Filter the entries that follow, copying every line in which the word "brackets" appears.

(RECORD EXCERPTS Opens)

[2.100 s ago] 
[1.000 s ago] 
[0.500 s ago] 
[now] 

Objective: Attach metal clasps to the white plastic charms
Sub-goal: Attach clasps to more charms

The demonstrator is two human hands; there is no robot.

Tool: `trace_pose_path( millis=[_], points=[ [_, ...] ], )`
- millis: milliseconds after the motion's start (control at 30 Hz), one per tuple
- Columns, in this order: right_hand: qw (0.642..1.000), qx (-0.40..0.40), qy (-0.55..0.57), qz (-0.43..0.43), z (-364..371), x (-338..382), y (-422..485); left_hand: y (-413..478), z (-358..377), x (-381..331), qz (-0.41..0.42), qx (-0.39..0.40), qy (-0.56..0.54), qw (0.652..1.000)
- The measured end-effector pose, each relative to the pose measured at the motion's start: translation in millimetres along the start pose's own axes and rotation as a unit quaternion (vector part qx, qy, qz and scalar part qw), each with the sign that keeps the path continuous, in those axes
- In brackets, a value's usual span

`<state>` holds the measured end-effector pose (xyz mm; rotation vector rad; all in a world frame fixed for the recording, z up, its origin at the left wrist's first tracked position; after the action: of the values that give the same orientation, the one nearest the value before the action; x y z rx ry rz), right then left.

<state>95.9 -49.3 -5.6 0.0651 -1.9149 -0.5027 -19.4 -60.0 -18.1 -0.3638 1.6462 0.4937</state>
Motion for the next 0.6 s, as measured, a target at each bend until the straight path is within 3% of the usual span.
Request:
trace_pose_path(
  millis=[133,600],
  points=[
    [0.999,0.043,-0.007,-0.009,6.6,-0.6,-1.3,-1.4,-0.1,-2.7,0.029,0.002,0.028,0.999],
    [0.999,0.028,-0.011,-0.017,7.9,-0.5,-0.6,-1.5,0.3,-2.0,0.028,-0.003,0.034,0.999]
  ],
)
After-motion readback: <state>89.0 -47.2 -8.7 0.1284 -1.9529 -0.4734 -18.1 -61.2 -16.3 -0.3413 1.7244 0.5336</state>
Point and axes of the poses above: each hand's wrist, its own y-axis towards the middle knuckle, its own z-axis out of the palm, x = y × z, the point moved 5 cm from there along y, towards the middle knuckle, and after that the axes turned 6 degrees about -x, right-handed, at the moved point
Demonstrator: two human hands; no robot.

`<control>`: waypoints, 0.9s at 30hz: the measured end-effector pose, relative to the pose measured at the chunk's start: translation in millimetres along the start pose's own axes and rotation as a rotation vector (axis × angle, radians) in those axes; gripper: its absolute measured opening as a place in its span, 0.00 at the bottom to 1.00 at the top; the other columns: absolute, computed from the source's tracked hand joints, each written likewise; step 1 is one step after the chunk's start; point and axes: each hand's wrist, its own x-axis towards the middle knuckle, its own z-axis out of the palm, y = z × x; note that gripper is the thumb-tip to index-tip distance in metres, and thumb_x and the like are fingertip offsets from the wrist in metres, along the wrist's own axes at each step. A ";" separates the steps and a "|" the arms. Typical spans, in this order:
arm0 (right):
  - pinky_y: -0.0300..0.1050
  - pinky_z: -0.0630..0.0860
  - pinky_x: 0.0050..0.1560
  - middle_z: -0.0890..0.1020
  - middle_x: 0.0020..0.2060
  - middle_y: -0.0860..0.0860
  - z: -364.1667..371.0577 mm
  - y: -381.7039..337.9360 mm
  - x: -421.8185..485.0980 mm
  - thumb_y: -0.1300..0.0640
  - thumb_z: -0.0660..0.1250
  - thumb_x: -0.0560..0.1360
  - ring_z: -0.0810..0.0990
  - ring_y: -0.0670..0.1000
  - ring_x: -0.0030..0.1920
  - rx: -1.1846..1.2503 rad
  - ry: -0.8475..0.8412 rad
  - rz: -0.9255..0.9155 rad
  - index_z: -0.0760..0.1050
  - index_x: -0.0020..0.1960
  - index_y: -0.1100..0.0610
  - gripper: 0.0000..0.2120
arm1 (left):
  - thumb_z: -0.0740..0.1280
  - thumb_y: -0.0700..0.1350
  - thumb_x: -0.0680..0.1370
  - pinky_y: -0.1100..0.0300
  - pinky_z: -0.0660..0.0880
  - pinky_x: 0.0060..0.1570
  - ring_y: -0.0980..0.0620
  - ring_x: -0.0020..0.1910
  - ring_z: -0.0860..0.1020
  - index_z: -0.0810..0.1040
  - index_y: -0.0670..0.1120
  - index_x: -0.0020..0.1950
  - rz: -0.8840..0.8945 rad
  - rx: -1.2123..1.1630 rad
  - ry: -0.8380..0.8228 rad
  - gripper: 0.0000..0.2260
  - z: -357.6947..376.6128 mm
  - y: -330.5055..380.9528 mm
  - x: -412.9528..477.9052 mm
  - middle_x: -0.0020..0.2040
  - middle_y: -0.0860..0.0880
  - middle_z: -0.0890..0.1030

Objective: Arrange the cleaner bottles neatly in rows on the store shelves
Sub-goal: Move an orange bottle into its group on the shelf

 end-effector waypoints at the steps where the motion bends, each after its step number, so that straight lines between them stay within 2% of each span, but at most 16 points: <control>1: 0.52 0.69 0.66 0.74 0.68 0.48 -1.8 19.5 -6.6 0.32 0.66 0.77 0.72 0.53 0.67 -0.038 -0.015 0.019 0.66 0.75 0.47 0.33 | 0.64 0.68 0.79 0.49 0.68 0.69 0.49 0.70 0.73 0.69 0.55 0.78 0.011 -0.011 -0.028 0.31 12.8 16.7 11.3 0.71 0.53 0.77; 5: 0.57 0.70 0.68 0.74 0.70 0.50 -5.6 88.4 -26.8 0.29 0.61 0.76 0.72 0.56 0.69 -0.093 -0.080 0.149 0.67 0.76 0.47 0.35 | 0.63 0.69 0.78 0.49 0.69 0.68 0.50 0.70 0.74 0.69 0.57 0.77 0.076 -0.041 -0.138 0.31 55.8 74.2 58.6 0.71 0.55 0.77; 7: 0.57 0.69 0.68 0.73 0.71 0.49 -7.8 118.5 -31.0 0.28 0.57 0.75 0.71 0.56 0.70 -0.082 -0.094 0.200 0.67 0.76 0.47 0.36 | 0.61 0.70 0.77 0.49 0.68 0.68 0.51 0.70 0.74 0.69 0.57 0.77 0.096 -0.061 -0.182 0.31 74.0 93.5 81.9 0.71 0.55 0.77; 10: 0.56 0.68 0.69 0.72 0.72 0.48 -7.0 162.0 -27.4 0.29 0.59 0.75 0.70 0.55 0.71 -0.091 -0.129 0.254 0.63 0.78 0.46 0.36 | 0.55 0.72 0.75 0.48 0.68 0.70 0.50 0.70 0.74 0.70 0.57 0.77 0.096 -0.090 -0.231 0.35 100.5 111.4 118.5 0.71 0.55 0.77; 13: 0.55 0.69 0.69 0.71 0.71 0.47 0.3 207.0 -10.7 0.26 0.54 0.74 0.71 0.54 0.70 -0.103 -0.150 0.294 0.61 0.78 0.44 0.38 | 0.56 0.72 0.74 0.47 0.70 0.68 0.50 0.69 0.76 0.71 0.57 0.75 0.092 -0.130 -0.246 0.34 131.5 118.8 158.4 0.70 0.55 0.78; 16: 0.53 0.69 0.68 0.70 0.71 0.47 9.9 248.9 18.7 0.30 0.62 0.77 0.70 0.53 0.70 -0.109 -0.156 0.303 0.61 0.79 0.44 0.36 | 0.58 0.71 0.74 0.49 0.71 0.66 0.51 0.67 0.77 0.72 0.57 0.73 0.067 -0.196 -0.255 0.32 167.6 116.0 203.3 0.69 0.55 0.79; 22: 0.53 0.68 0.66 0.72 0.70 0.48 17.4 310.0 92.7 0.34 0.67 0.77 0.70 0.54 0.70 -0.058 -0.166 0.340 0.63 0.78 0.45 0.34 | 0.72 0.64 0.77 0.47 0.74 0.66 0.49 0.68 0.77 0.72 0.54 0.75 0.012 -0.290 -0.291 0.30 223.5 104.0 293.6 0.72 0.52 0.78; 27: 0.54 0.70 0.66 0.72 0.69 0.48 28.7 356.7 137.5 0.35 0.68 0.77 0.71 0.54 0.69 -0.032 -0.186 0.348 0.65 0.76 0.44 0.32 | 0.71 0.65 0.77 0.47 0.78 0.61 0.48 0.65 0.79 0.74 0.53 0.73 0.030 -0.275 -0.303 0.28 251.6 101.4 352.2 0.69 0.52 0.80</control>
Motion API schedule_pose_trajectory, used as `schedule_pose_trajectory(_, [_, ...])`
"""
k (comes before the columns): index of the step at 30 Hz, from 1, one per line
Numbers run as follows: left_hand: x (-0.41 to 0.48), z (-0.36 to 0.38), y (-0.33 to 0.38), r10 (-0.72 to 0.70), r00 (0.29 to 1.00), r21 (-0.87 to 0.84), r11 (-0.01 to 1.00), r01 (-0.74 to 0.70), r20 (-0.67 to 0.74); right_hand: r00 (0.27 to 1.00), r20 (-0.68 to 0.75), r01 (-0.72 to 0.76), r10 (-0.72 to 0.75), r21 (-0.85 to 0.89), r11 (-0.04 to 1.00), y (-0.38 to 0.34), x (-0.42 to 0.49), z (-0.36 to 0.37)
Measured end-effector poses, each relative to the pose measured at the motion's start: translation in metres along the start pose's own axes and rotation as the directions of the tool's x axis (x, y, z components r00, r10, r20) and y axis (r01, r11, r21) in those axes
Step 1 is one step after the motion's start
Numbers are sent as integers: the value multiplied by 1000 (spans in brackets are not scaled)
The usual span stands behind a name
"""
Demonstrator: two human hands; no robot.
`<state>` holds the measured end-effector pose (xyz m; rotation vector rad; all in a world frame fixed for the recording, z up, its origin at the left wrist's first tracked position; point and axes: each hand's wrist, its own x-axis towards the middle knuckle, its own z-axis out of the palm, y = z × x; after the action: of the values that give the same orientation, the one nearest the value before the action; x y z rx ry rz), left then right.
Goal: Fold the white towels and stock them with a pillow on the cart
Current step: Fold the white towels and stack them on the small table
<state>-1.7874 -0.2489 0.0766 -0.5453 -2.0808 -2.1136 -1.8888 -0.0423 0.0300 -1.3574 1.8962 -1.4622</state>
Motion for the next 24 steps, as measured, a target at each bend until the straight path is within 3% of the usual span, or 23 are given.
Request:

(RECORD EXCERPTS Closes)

» **ANSWER TO THE PROBLEM**:
- In brackets, a value's usual span
Numbers are sent as integers: the value multiplied by 1000 (spans in brackets are not scaled)

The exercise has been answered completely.